#### [EXERCISE]
Search the data for the word "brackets" and copy every line that contains it.

═══ SUPPLIED MATERIAL ═══

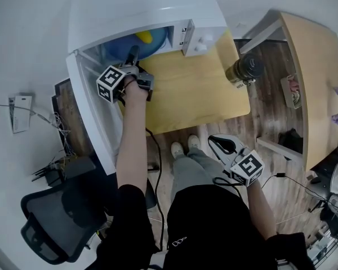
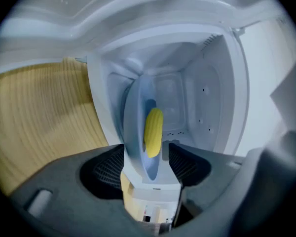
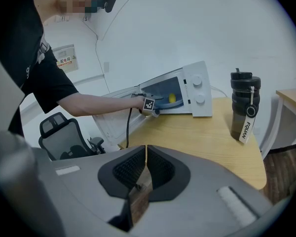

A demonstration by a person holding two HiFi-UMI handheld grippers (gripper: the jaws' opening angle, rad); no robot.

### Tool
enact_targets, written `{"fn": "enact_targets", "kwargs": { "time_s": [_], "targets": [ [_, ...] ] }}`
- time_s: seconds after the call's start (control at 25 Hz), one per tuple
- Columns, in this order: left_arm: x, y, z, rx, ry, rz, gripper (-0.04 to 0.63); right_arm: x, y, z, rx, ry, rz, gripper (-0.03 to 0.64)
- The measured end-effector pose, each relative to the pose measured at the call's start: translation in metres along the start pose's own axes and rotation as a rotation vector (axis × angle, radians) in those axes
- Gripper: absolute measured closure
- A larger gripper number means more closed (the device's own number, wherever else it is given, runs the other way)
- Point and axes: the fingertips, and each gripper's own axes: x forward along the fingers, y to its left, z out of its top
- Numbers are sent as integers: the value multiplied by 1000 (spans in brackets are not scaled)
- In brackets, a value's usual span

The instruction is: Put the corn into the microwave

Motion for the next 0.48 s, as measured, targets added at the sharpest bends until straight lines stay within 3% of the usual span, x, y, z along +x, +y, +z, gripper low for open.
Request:
{"fn": "enact_targets", "kwargs": {
  "time_s": [0.12,0.28,0.48],
  "targets": [
    [-15,1,-16,57,40,52,307,-1,8,-1,-16,0,13,598],
    [-36,-11,-43,53,97,10,309,-3,19,0,-33,-16,23,601],
    [-71,-36,-92,140,213,-54,437,-8,31,0,-50,-33,27,604]
  ]
}}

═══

#### [THE COMPLETED TASK]
- Numbers are sent as integers: the value multiplied by 1000 (spans in brackets are not scaled)
- In brackets, a value's usual span

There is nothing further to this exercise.